Visitors come down a trail during a guided tour on June 14, 2016, at the Grand Canyon Caverns in Peach Springs, Arizona. Six people have been trapped below the surface at the tourist attraction since Sunday, officials say.
CNN  — 

The tourists who had become stuck about 200 feet underground at the Grand Canyon Caverns in Peach Springs, Arizona, on Sunday when an elevator malfunctioned have all been brought back to the surface with the help of local fire departments.

Six people had become stranded at the tourist site after an elevator stopped working around noon on Sunday, including a family of four with two young children, and a second couple, according to Seligman Fire Chief Gary Bennett.

Firefighters with the Seligman Fire District were able to help the family of four up the approximately 21 flights of stairs to the surface between 7:30 p.m. and 8:30 p.m. on Sunday evening.

According to Bennett, the husband of the second couple was also able to take the stairs to the surface, but decided to return to the cavern to stay with his wife at the motel suite located at the bottom of the caverns on Sunday night until the elevator became operational again.

That couple took the elevator back to the surface on Monday.

Douglas Grashel and his stepdaughter Sherry Jimenez told CNN on Tuesday night that they were stuck underground for more than 30 hours before they were able exit the site.

Grashel said he learned the elevator malfunctioned around 11:30 a.m. Sunday after his group did a short tour.

“And by that time, you could smell the smoke in the elevator shaft and see the smoke coming down into the cavern,” Grashel told CNN’s Alisyn Camerota on Tuesday night.

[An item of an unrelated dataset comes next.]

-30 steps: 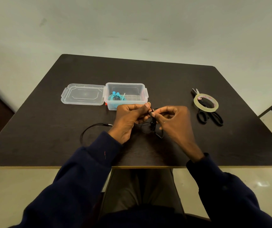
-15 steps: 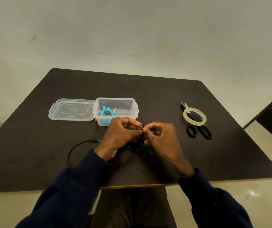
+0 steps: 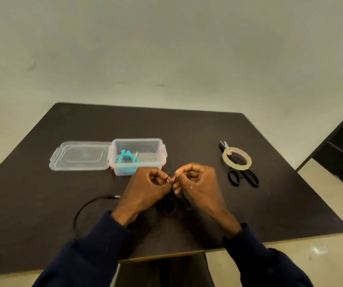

Grashel was also trapped with his wife, a toddler and a baby – so the family wasn’t physically able to use the emergency staircase ladder, which was more than 20 flights long.

Jimenez described the stairs as having “a steel plank that was smaller than the size of a regular ladder,” with inadequate handrail protection. “There was no measure of protection from the stair to the top of the handrail,” she said of the emergency stairs.

“There was no way in the world that we were going to be able to make it up,” Grashel said. “I’ve got back surgery scheduled. My wife’s got two artificial knees and is having trouble with those.

The Seligman Fire District was assisted in the operation by the Ash Fork Fire Department and the Peach Springs Fire Department.

Officials originally said that five people were stranded in the caverns.

“Yesterday five folks were exiting the caverns when the elevator stopped working. Believing it was an electrical problem, a generator was brought in. It’s not an electrical problem. It’s a mechanical problem,” Jon Paxton, a spokesperson for the Coconino County Sheriff’s Office, told CNN on Monday.

CNN reached out to The Grand Canyon Caverns for additional details.

The Grand Canyon Caverns is a tourist attraction that allows visitors to tour inside an ancient underground cave, dine and stay in a motel, according to its website.